▸ **Data excerpt**:
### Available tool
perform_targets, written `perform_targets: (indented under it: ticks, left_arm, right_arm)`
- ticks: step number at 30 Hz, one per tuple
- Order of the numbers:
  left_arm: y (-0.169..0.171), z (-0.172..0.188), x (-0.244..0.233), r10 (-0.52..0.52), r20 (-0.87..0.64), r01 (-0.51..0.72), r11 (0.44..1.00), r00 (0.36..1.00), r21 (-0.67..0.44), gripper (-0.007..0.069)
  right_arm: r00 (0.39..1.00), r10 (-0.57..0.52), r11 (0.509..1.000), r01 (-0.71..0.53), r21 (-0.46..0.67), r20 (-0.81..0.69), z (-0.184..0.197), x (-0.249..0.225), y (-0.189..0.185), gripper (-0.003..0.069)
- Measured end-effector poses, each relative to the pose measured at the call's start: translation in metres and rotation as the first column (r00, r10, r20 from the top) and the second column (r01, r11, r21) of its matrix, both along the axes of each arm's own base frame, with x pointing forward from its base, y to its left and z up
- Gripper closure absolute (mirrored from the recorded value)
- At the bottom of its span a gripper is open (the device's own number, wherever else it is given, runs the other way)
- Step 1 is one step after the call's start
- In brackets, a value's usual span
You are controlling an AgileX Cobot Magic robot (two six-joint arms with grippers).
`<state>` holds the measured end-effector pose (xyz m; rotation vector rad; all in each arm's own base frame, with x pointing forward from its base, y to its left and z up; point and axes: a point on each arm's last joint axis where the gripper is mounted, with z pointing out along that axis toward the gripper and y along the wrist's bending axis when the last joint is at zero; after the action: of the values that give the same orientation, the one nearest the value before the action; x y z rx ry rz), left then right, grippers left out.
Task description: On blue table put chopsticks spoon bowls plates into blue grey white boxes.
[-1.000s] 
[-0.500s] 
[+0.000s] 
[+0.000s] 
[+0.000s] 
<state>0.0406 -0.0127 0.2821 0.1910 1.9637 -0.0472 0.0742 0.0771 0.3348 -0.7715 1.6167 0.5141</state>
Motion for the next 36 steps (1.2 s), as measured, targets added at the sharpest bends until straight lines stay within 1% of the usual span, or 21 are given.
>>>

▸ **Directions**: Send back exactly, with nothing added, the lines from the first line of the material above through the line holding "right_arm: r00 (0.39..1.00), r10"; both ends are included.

▸ **Answer area**:
### Available tool
perform_targets, written `perform_targets: (indented under it: ticks, left_arm, right_arm)`
- ticks: step number at 30 Hz, one per tuple
- Order of the numbers:
  left_arm: y (-0.169..0.171), z (-0.172..0.188), x (-0.244..0.233), r10 (-0.52..0.52), r20 (-0.87..0.64), r01 (-0.51..0.72), r11 (0.44..1.00), r00 (0.36..1.00), r21 (-0.67..0.44), gripper (-0.007..0.069)
  right_arm: r00 (0.39..1.00), r10 (-0.57..0.52), r11 (0.509..1.000), r01 (-0.71..0.53), r21 (-0.46..0.67), r20 (-0.81..0.69), z (-0.184..0.197), x (-0.249..0.225), y (-0.189..0.185), gripper (-0.003..0.069)

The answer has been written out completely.